Am Ende schloss sich die zuständige Richterin der Mehrheitsmeinung der anwesenden Sachverständigen sowie der Staatsanwaltschaft und der Nebenklage an. Der Junge habe sich vor dem Fahrzeug befunden und hätte deshalb vom Angeklagten gesehen werden müssen. Dieser habe entweder die Schaufel zu tief gehalten oder das Straßengeschehen nicht konzentriert verfolgt. Daher treffe der Tatbestand der fahrlässigen Tötung zu. Der Angeklagte wurde vom Gericht zu 140 Tagessätzen zu je 25 Euro verurteilt. Darüber hinaus wurde ihm seine Fahrerlaubnis für zwei Monate entzogen.

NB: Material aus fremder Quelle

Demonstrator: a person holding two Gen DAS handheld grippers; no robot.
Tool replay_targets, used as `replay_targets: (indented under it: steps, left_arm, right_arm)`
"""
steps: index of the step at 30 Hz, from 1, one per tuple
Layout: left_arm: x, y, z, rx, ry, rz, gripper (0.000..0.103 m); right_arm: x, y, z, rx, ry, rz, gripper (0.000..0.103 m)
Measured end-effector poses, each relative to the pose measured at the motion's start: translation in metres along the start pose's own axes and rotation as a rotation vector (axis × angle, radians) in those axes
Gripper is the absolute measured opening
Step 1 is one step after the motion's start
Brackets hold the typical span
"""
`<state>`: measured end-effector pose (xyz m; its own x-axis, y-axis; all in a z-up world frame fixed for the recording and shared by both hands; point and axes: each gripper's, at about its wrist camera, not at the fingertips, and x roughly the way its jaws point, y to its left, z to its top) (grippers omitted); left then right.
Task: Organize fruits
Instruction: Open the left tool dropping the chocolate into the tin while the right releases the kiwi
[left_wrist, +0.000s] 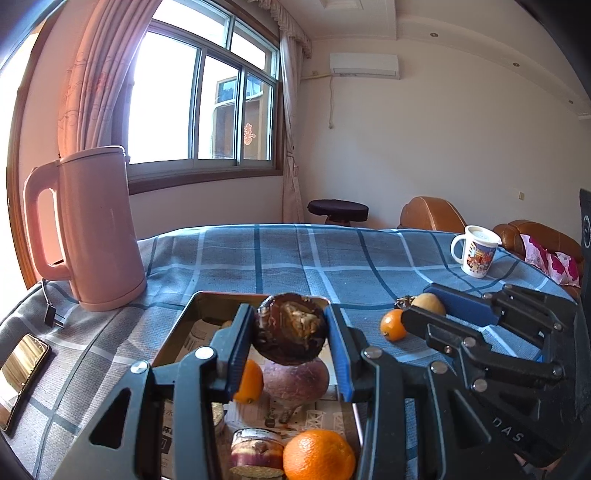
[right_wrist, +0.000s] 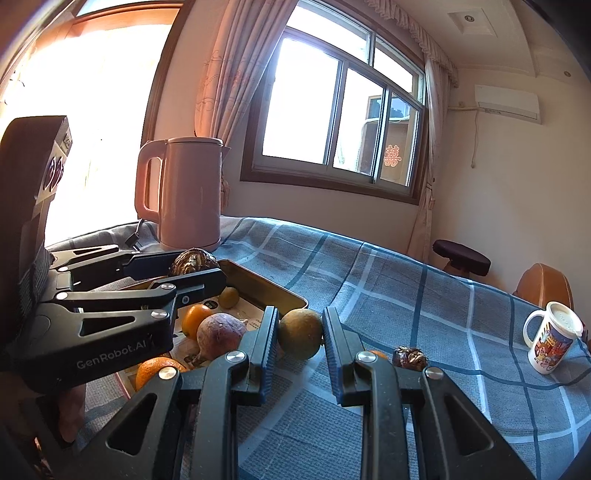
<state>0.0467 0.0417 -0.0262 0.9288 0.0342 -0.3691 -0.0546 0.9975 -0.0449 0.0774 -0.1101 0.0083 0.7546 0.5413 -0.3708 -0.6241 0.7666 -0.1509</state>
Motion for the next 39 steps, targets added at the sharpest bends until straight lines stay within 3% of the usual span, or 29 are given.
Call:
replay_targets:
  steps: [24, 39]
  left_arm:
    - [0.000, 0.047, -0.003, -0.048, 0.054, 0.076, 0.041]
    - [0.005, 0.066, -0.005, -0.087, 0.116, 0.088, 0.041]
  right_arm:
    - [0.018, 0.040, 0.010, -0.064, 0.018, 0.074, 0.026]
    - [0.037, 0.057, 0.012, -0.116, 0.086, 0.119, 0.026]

"Es war rechtlich und vor allem menschlich kein einfaches Verfahren", merkte die Richterin bei der Urteilsverkündung an. Für die Eltern seien die vergangenen Jahre unvorstellbar schmerzlich gewesen, aber auch der Angeklagte habe durch Diffamierung im Dorf keine schöne Zeit erlebt. Zudem nehme sie ihm die Trauer und Fassungslosigkeit über den Unfall ab. "Ich hoffe, mit dem Urteil auch etwas Frieden über die Sache bringen zu können", erklärte die Richterin.